Amenawon Monica Okoh is the founder of the womenswear label Mhenase Touch. Her graduate work focuses on sharply cut jackets, controlled volume, and silhouettes built to hold their shape on the body.
The designs are built with intention, favouring restraint over excess, allowing cut, fabric, and fit to do the work rather than relying on overt narrative or styling. At London Fashion Week 2024/2025 and the University of Salford’s RAK Exhibition in Marrakesh, the garments were placed alongside a range of international works. In those settings, cut, silhouette, and movement carried the collection without reliance on explanation or framing.
The collection is shaped by a steady and considered approach to design. Ideas of comfort, identity, and human connection sit quietly beneath the surface, embedded in the cut, fabric, and construction of the garments. Soft yet structured forms recur throughout the work, balancing strength with ease and allowing the garments to feel protective without becoming heavy.
Colour is used with restraint across the collection. Warm browns, sand, stone, and muted neutrals set the tone, creating a palette that feels calm and settled, rather than relying on colour for immediate impact. The safari tones are subtle but intentional, drawing from African landscapes and ways of seeing without becoming overt references.
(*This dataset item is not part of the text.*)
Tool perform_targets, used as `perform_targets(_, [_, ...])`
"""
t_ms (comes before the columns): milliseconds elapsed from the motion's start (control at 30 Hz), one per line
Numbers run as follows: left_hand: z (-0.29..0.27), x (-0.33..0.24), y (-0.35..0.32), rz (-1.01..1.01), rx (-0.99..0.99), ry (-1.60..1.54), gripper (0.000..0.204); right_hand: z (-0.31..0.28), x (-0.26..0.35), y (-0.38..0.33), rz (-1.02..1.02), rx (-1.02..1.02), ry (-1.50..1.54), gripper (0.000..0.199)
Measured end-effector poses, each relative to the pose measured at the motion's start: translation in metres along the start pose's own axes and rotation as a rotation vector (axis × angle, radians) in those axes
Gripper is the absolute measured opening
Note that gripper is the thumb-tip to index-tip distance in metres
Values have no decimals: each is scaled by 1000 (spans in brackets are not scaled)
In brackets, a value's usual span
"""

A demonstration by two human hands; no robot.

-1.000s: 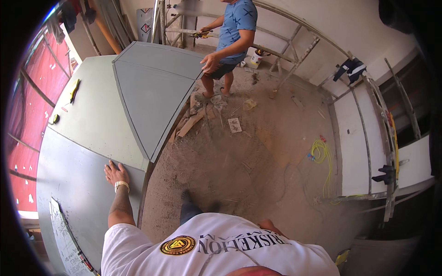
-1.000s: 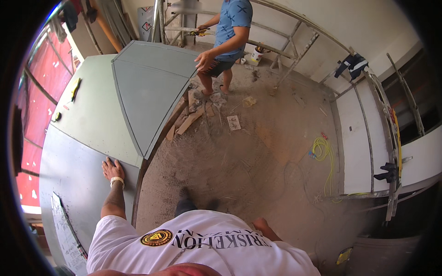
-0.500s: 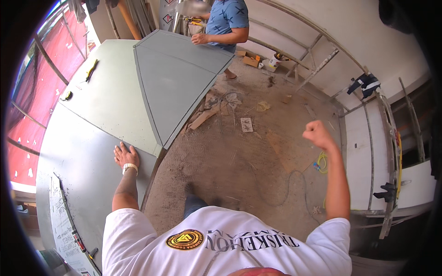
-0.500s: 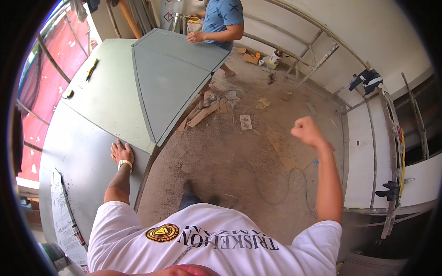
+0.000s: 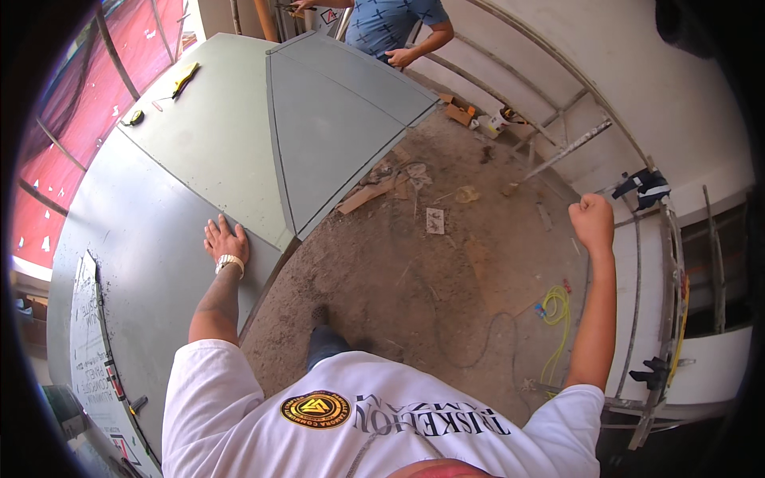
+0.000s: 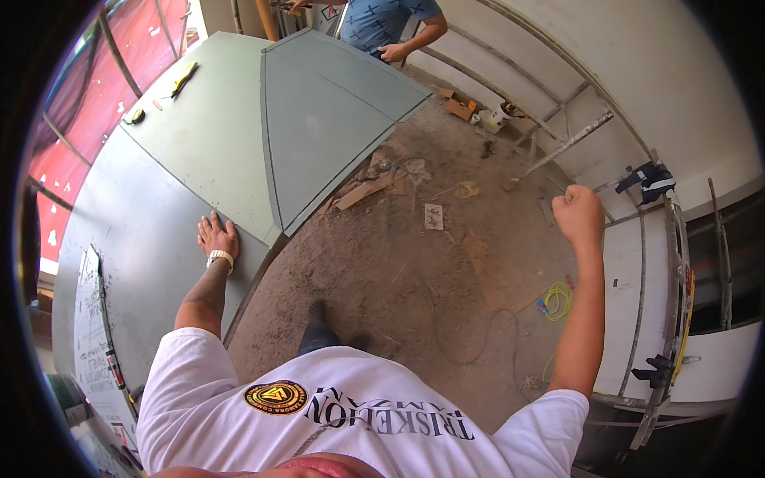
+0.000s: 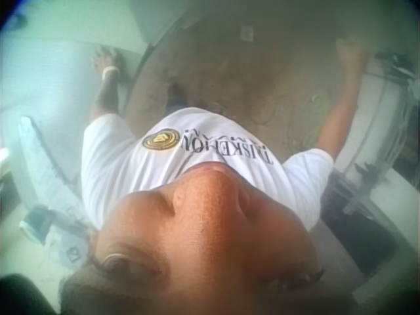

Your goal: The person cleans a large gray panel with a brush and then positions it against an adjacent panel. A coworker uses shears to trim the panel edges. The person holds and aligns the panels while the coworker cuts.

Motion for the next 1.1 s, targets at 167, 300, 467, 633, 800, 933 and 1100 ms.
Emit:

Instead of leaning on prints or motifs, the connection comes through in mood, colour choice, fabric weight, and the overall feel of the garments.
In Marrakesh, this approach became particularly clear. The collection did not try to compete visually against the city’s terracotta walls, deep reds, and layered textures. Its quieter palette allowed cut, movement, and detail to come forward, making the garments easier to read in a visually dense setting.
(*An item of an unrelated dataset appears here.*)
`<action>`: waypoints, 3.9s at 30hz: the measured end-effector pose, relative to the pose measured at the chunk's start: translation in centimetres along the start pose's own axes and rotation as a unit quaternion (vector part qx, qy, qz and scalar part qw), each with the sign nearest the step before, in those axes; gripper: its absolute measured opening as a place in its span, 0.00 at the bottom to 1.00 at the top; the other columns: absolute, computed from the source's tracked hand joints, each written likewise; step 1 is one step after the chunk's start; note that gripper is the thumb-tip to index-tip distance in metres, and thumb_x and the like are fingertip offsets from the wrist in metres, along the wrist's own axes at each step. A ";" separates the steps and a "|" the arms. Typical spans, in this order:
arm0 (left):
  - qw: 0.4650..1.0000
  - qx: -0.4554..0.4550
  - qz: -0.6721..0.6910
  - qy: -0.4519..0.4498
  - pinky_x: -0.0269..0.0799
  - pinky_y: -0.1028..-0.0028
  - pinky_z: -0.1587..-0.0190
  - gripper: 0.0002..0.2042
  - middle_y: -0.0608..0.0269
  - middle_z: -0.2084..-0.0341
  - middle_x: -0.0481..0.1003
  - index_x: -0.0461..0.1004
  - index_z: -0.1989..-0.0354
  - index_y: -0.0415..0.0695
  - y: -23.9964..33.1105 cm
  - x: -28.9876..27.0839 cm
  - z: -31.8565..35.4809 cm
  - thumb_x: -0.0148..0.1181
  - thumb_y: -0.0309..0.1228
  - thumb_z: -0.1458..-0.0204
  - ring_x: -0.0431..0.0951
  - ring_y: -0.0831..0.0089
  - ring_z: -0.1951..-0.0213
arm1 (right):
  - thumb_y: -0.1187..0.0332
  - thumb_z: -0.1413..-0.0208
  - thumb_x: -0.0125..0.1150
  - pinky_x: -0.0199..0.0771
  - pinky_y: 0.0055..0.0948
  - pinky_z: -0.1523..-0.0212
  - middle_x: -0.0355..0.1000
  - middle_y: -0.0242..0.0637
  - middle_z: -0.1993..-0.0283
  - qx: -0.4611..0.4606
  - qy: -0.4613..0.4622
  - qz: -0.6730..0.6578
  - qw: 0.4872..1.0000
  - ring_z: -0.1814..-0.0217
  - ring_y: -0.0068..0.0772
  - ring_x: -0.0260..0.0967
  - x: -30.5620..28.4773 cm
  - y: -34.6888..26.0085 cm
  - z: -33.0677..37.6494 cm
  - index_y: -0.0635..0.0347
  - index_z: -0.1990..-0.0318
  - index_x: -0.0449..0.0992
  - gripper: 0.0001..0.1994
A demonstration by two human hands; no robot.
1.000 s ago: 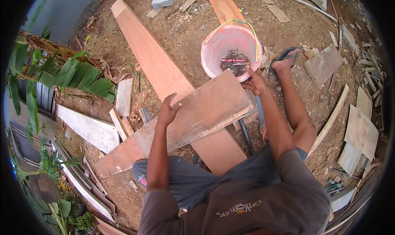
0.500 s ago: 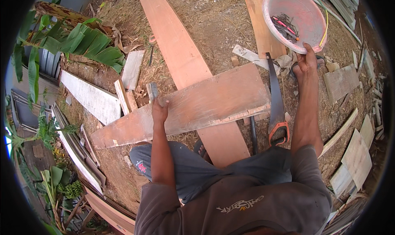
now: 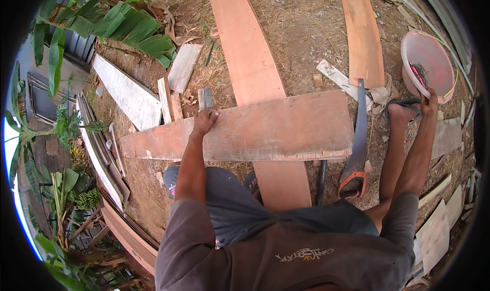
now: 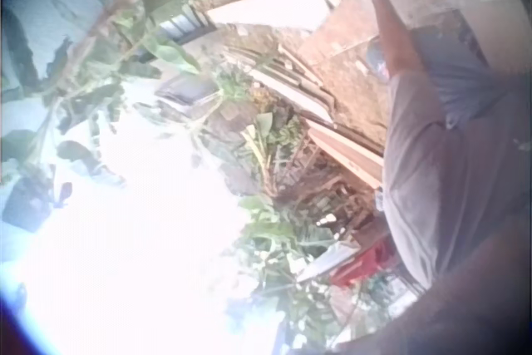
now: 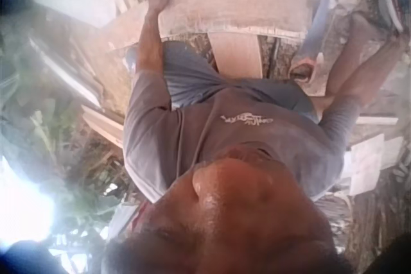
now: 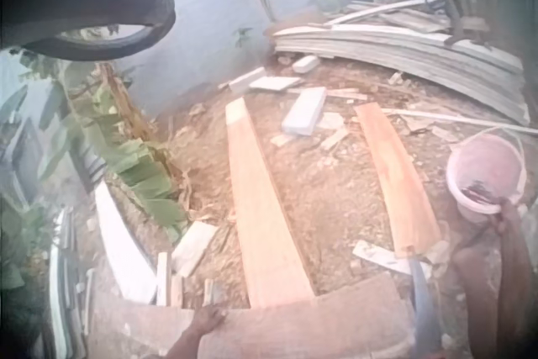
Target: The person sits on the ground and uses a hand saw to cut a wooden plank. They then place another plank on top, pick up nails from a bucket, and hammer them into the wood to join the pieces.
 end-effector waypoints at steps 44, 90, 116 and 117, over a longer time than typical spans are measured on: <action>0.998 0.056 0.021 0.007 0.51 0.42 0.28 0.46 0.54 0.23 0.46 0.52 0.24 0.56 15.1 3.8 1.7 0.71 0.48 0.50 0.47 0.51 0.23 | 0.59 0.49 0.68 0.78 0.44 0.45 0.79 0.41 0.43 0.143 -0.355 0.894 0.235 0.41 0.43 0.77 -10.7 22.9 48.7 0.54 0.48 0.83 0.21; 0.989 0.093 0.110 0.022 0.60 0.60 0.29 0.29 0.52 0.28 0.59 0.62 0.30 0.48 12.5 3.3 1.4 0.59 0.35 0.41 0.59 0.56 0.28 | 0.60 0.29 0.52 0.75 0.22 0.69 0.74 0.33 0.58 -0.120 -0.169 0.327 0.922 0.66 0.19 0.71 6.0 7.4 64.0 0.65 0.41 0.68 0.19; 0.950 0.170 0.253 0.070 0.52 0.60 0.26 0.36 0.38 0.30 0.59 0.53 0.27 0.36 10.6 2.8 3.4 0.60 0.29 0.43 0.58 0.46 0.28 | 0.66 0.38 0.68 0.72 0.21 0.69 0.74 0.31 0.66 0.138 -0.321 0.370 0.861 0.71 0.16 0.69 14.6 28.7 56.7 0.68 0.46 0.72 0.19; 0.950 0.169 0.253 0.067 0.52 0.60 0.26 0.36 0.38 0.30 0.58 0.53 0.27 0.36 10.6 2.9 3.4 0.60 0.29 0.43 0.58 0.46 0.28 | 0.66 0.38 0.68 0.72 0.21 0.69 0.74 0.30 0.66 0.128 -0.329 0.360 0.863 0.71 0.16 0.69 14.8 28.7 56.4 0.68 0.46 0.72 0.19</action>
Point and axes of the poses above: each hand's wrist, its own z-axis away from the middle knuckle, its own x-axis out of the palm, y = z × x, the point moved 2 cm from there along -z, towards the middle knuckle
The strength of Okoh’s work sits in how the garments are made. Fabrics are layered, folded, and shaped with intention, creating pieces that hold form without feeling stiff. Pleats are used to build structure rather than decoration, and surface treatments stay subtle, adding texture without pulling focus from the silhouette. On the body, the garments move easily. They skim rather than cling, keeping their shape through cut and balance instead of tightness. Small details like hand finished hems, shifts in texture, and careful fabric pairings feel purposeful and quiet. Nothing is added for effect. The finish supports the overall line of each look, keeping the focus on how the clothes sit, move, and feel when worn.
At the same time, the work is strongest when its structure stays light on its feet. In a few looks, some of the sculptural elements carry more weight than they need to, softening the sharpness of the overall line. Certain pleats and folds could be pushed further, with clearer definition to match the precision seen elsewhere in the collection.
The calm mood of the work is supported by its earthy palette and fabric choices, but there is room to open this up. Introducing materials with contrasting weight or density could give Okoh greater control over volume and shape, sharpening silhouettes where they currently ease off. These are subtle adjustments but refining them would bring more clarity to an already controlled and thoughtful body of work.
What stands out in Mhenase Touch is how personal reference is kept understated. Cultural influence is present but is not spelled out or relied on for effect. Instead, it comes through in the feel of the clothes, the choice of colour, the weight of the fabrics, and the way the silhouettes sit on the body. Nothing feels symbolic for the sake of it.
Taken together, the collection reflects a practice that values editing and restraint. Ideas are allowed to unfold at their own pace, with control and wearability taking precedence over declaration. The result is work that feels considered, grounded, and open to further refinement.